▶ **WHAT IS EXPECTED**
Print the records below from the first line through the line containing "Kindly outline the blue", both included, word for word.

▶ **TASK DATA**

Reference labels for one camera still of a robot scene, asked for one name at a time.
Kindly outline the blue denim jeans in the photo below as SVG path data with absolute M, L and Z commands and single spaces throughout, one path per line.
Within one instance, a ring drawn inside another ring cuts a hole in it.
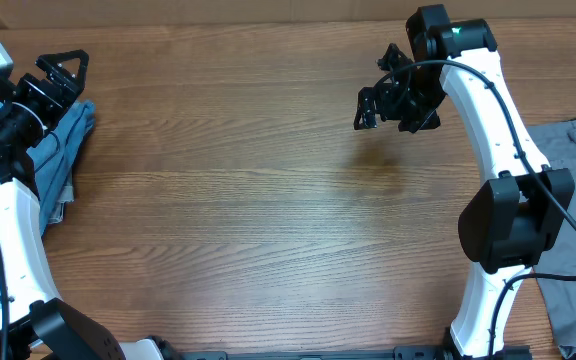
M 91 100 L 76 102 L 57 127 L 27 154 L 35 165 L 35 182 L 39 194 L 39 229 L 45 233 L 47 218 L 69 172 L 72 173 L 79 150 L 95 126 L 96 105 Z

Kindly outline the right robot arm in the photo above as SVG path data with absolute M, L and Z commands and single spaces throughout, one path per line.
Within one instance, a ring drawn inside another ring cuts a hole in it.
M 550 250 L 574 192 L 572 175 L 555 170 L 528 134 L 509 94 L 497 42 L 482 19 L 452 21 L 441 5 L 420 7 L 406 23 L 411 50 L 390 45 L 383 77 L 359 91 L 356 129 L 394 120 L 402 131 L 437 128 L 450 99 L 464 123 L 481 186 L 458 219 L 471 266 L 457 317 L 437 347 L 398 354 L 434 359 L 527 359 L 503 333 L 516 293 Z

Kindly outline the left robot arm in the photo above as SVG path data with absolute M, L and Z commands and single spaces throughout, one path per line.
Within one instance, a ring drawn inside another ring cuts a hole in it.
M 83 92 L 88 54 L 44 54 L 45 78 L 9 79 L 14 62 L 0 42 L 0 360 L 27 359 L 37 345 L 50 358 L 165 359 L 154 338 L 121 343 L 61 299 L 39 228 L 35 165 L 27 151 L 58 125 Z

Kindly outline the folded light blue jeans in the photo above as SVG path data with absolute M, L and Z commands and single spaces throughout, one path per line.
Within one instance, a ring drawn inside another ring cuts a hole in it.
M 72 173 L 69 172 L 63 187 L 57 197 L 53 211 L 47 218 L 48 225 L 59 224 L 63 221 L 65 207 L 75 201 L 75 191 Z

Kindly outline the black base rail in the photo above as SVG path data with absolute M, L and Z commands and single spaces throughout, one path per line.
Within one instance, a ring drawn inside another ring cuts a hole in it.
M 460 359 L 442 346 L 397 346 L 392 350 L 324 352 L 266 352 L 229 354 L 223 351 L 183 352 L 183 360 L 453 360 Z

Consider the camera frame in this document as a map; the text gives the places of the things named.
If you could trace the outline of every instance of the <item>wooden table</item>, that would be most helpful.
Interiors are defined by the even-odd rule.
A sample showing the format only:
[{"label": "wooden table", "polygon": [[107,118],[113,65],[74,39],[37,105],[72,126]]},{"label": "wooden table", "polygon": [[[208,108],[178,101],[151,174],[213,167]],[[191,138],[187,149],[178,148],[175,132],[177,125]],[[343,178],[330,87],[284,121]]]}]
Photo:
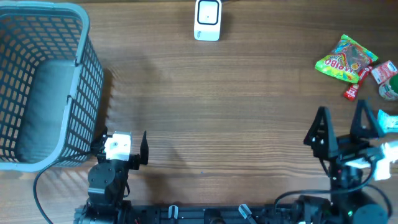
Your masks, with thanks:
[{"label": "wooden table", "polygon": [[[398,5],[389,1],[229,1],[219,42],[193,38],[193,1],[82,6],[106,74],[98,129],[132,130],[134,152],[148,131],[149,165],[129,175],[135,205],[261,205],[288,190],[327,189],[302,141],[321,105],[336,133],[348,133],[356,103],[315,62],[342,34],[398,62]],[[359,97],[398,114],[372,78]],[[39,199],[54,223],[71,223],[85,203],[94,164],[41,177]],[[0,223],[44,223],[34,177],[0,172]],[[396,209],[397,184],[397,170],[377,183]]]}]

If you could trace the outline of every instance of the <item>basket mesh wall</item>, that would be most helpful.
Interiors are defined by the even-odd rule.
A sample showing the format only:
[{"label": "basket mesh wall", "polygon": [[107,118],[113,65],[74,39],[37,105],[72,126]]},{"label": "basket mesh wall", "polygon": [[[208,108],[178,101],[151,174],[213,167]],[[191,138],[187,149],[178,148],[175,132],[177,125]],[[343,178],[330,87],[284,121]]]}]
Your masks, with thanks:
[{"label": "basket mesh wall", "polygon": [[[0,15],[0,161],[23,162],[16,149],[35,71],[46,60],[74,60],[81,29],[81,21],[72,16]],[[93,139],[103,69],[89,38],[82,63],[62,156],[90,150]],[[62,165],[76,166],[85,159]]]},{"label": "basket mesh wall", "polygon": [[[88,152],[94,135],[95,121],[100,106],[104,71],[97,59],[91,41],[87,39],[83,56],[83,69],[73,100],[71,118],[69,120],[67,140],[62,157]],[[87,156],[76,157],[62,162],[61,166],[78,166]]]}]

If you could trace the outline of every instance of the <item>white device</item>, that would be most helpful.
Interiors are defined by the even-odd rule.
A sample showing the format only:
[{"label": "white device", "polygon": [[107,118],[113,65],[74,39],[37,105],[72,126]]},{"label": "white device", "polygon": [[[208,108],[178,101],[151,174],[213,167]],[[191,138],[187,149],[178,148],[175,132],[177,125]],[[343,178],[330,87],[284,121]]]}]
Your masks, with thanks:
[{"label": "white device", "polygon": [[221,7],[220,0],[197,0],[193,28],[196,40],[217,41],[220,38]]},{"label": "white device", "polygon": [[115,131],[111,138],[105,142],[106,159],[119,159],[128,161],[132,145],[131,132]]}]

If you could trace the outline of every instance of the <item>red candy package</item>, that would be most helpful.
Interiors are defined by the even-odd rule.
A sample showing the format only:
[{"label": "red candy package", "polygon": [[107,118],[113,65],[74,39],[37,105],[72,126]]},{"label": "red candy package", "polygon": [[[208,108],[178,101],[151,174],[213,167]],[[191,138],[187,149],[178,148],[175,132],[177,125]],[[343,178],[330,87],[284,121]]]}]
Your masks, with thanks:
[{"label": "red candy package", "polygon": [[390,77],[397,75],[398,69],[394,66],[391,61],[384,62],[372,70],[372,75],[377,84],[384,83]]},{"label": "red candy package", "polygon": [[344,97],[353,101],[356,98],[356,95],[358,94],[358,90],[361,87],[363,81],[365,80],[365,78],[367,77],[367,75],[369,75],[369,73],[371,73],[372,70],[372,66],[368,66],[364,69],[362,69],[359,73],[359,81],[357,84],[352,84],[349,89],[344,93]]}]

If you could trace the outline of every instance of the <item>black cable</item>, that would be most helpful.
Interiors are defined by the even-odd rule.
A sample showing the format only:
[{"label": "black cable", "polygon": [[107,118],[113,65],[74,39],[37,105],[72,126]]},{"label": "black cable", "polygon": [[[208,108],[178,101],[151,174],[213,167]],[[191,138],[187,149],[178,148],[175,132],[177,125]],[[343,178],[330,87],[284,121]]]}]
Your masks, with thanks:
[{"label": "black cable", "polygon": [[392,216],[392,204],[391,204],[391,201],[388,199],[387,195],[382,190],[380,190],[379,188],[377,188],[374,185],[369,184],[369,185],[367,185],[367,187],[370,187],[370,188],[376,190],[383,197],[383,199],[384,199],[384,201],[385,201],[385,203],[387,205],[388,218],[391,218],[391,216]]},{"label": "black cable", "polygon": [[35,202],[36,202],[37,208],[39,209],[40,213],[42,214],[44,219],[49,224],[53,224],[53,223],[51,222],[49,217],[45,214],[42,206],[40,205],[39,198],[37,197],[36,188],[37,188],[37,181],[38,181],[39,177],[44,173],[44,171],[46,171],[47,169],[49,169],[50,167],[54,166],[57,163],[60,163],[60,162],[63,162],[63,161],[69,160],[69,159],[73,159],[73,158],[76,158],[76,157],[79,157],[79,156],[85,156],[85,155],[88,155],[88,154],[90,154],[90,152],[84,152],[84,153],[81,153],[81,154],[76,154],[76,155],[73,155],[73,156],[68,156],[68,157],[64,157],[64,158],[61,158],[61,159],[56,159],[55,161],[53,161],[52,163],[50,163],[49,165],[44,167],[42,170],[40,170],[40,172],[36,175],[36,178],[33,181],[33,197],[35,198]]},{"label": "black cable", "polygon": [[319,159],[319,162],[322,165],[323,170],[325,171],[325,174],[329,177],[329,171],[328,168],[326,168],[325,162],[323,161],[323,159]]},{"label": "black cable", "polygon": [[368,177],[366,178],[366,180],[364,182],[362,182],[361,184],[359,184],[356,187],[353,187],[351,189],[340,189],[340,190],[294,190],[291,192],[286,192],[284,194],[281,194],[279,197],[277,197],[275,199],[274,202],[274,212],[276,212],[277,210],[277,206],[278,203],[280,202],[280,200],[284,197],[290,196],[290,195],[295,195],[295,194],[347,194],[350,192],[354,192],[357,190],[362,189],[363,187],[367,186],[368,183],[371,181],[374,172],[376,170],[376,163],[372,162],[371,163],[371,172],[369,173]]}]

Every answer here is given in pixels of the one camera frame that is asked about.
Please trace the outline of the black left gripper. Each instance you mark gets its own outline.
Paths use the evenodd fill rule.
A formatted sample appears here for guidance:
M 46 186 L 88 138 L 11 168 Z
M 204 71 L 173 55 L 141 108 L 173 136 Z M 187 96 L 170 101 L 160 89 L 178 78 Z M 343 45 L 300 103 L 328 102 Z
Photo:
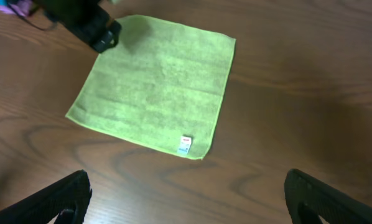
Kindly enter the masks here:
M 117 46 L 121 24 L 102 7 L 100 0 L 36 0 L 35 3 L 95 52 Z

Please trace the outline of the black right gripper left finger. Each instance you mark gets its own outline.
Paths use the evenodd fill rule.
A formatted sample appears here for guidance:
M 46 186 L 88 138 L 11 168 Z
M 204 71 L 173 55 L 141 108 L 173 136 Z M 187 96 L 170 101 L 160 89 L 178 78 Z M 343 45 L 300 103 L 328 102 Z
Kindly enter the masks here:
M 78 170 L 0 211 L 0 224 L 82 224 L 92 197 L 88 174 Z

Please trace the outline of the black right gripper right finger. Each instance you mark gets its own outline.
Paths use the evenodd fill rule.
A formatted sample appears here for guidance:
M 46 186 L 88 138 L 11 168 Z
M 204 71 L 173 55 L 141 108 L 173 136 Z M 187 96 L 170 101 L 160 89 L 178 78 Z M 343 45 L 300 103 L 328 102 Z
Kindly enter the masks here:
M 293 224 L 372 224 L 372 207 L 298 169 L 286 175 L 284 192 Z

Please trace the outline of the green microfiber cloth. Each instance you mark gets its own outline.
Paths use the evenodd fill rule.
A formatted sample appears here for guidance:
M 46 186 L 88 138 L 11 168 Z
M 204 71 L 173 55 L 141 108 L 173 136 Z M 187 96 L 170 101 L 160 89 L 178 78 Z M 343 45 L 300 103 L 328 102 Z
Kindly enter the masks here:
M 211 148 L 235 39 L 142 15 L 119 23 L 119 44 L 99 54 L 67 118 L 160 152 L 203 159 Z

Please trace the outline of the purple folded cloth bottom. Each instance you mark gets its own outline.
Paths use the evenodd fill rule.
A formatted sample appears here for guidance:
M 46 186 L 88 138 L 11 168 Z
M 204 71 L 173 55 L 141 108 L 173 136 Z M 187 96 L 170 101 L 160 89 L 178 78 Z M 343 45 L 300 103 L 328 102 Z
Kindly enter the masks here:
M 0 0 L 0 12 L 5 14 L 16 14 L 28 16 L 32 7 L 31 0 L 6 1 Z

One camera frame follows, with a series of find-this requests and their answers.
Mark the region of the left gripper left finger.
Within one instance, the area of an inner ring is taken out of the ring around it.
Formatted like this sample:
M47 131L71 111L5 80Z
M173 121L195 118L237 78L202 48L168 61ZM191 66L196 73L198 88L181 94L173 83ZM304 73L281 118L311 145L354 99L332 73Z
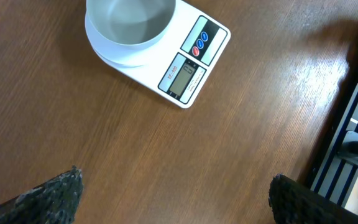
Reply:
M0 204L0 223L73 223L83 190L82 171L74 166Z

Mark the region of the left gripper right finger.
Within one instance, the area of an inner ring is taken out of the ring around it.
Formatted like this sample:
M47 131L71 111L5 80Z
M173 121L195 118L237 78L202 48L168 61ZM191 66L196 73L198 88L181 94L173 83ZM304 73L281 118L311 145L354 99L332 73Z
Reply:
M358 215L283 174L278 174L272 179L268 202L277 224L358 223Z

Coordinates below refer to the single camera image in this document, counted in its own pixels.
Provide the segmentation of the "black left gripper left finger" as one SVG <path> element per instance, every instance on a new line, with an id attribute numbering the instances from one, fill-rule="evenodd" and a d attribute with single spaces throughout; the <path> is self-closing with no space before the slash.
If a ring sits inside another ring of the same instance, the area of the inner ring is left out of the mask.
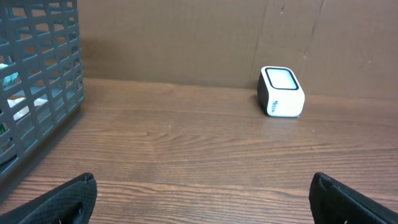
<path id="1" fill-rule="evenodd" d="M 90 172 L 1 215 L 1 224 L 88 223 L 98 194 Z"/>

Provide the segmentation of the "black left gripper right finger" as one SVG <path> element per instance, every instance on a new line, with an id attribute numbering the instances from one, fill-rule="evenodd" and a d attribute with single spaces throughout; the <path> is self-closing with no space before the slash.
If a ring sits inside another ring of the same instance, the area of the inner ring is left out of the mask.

▶ **RESPONSE TO THIS TASK**
Reference labels for one camera still of a robot scene, asked for one name at a time.
Kindly outline the blue denim jeans in the photo below as SVG path data with absolute M, L and Z commands and single spaces throughout, one path per line.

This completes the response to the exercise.